Food safety authorities in Australasia have approved dibromo-dimethylhydantoin (DBDMH) as a processing aid to treat all foods.
Food Standards Australia New Zealand (FSANZ) said DBDMH had been given the go-ahead to be used as an antimicrobial washing agent across the board – although its main uses were likely to treat meat and poultry, as well as water in ice-making systems for use in poultry processing.
The approval came following an application by Elanco Animal Health to amend Standard 1.3.3 – Processing Aids, of the Australia New Zealand Food Standards Code
FSANZ confirmed it had carried out the appropriate assessment and found the substance was fit for purpose – or “technically justified” - and posed no public health risks.

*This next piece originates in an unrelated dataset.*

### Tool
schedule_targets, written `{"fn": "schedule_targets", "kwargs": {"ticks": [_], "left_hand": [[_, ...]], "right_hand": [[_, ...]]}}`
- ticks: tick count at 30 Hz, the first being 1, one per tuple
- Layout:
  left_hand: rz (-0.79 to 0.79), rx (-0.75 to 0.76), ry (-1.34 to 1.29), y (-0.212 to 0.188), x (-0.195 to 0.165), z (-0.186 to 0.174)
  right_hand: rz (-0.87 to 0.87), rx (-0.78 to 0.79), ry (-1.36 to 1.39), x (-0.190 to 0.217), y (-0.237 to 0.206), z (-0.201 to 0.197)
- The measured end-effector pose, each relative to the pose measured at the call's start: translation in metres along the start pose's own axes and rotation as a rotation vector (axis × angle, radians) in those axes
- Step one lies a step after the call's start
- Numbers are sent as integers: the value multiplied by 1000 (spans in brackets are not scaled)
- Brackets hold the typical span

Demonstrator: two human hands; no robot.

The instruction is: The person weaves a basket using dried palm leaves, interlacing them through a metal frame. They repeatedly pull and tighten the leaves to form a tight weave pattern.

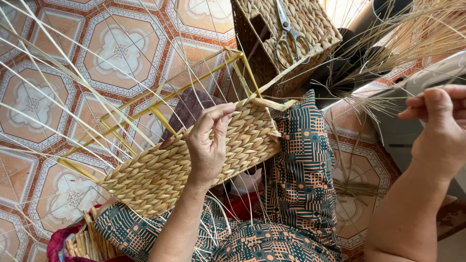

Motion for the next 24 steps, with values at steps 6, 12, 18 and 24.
{"fn": "schedule_targets", "kwargs": {"ticks": [6,12,18,24], "left_hand": [[75,27,57,10,8,14],[264,128,252,29,11,45],[502,306,457,55,15,80],[496,499,760,67,38,96]], "right_hand": [[-133,179,-11,50,-9,112],[53,486,-106,13,-32,231],[132,554,-153,-12,-43,268],[27,578,-401,-9,-41,263]]}}
Point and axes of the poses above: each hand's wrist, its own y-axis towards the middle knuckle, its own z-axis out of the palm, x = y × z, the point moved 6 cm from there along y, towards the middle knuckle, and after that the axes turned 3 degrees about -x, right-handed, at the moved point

Joint entry request rejected
When added to water, DBDMH hydrolyses to form hypobromous acid - an active compound that possesses antimicrobial activity. Hypobromous acid kills bacteria present on the surface of food such as E.coli 0157:H7 and Salmonella, said the food safety watchdog.
It noted that the regulations currently allow for use of a similar antimicrobial halohydantoin agent called bromo-chloro-dimethylhydantoin (BCDMH) for the treatment of all foods.
Elanco asked that the entry for BCDMH be replaced with a joint entry for DBDMH and BCDMH in the part of the Code relating to permitted bleaching, washing and peeling agents.
However, FSANZ has proposed including DBDMH as a separate entry to clearly distinguish the different residues from each chemical and their levels.
This permission would include maximum permitted levels (MPLs) of 2.0 mg/kg for dimethylhydantoin (DMH) and 2.0 mg/kg for inorganic bromide in the treated food. The MPL for inorganic bromide from the new chemical differs to the maximum amount of 1.0 mg/kg of inorganic bromide, said the body.